You can join two or more related data sources to create a larger integrated data structure from which you can report in a single request. The joined structure is virtual. It is a way of accessing multiple data sources as if they were a single data source. Up to 511 joins can be in effect at one time, for a total of 512 segments, depending on the number of active segments and the number and length of the fields (there is a 256K limit on the length of all fields). Joined files remain physically separate, but are treated as one data source structure throughout the session or until you clear the join.
You can also create a new file structure for reporting by joining existing synonyms of relational tables using the Cluster Joins editor.
A join is a temporary connection between two or more data sources, based on a shared field or on a condition you specify in the JOIN command. For example, since the wf_retail_sales data source includes an ID_STORE field and the wf_retail_store data source also includes an ID_STORE field, you can join the two data sources.
The field type must be the same for the common fields, but the field name and field format do not need to be the same.
After you join two files, each time a record is retrieved from the first file (host data source), it also retrieves the matching records from the second file (cross-referenced data source).
In this section: |
The following section describes the types of joins you can create using the Join functionality.
You can use an equijoin structure if you need to join two or more data sources that have two fields, one in each data source, with formats (character, numeric, or date) and values in common.
Joining a store ID field in a sales data source (host data source) to the store ID field in a store data source (cross-referenced data source) is an example of an equijoin.
Conditional joins use WHERE-based syntax to specify joins based on conditional criteria, not just on equality between fields. Additionally, the host and cross-referenced join fields do not have to contain matching formats.
Suppose you have a data source that lists stores by their ID number (the host data source) and another data source that lists sales for each store ID by date (the cross-referenced data source). Using a conditional join, you can join the store ID in the host data source to the store ID in the cross-referenced data source to determine which stores had sales in a given date range (the WHERE condition).
Joins that are based on virtual fields use DEFINE-based syntax to create a virtual field in the host data source that you can then join to a real cross-referenced field. The DEFINE expression that creates the virtual host field may contain only fields in the host data source and constants. It may not contain fields in the cross-referenced data source.
You can join a virtual field to more than one real field in more than one cross-referenced data source using separate Join commands, each referring to the same host data source.
When a report omits host rows that lack corresponding cross-referenced rows, the join is called an inner join.
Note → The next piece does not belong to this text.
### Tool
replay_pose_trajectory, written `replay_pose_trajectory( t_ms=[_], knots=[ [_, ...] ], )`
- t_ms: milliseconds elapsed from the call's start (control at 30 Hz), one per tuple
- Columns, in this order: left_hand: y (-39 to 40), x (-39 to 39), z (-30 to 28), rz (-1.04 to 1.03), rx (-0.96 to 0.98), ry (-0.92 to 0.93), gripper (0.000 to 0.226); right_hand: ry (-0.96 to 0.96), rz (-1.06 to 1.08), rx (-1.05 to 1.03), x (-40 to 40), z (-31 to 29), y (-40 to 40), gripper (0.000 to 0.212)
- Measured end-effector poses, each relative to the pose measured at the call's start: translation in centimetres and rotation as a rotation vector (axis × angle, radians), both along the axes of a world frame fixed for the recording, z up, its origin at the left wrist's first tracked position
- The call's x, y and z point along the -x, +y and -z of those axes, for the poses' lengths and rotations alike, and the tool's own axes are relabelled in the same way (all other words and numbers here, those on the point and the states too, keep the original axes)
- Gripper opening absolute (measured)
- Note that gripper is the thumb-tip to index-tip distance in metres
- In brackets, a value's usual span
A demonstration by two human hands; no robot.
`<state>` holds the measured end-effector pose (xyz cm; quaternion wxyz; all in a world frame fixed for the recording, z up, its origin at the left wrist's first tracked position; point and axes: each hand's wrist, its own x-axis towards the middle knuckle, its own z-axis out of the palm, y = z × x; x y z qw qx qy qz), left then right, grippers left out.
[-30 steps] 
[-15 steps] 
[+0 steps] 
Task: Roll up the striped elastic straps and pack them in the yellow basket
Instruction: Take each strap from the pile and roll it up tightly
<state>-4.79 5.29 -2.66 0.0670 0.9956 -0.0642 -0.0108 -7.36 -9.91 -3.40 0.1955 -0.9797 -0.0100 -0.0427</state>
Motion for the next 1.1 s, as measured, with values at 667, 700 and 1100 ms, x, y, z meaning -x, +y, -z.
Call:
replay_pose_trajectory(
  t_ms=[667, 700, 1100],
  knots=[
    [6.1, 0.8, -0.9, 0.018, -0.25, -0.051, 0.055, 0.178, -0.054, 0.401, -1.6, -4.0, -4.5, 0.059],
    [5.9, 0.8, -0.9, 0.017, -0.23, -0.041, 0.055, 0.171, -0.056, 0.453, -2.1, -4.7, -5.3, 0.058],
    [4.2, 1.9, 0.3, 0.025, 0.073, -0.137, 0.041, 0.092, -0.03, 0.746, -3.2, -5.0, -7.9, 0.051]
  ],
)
When a report displays all matching rows, in addition to all rows from the host data source that lack corresponding cross-referenced rows, the join is called a left outer join.
For details on left outer join syntax, see the Creating Reports With WebFOCUS Language manual.
The WebFOCUS Join command and conditional join command have a Full Outer Join option.
A full outer join returns all rows from the host data source and all rows from the cross-referenced data source. Where values do not exist for the rows in either data source, null values are returned. WebFOCUS substitutes default values on the report output (blanks for alphanumeric columns, the NODATA symbol for numeric columns).
The full outer join is only supported for use with those relational data sources that support this type of join, in which case the WebFOCUS Join syntax is optimized (translated to the full outer join SQL syntax supported by the RDBMS). Use of this syntax for any data source that does not support a full outer join, or the failure of the request to be optimized to the engine, produces an error message.
For details on full outer join syntax, see the Creating Reports With WebFOCUS Language manual.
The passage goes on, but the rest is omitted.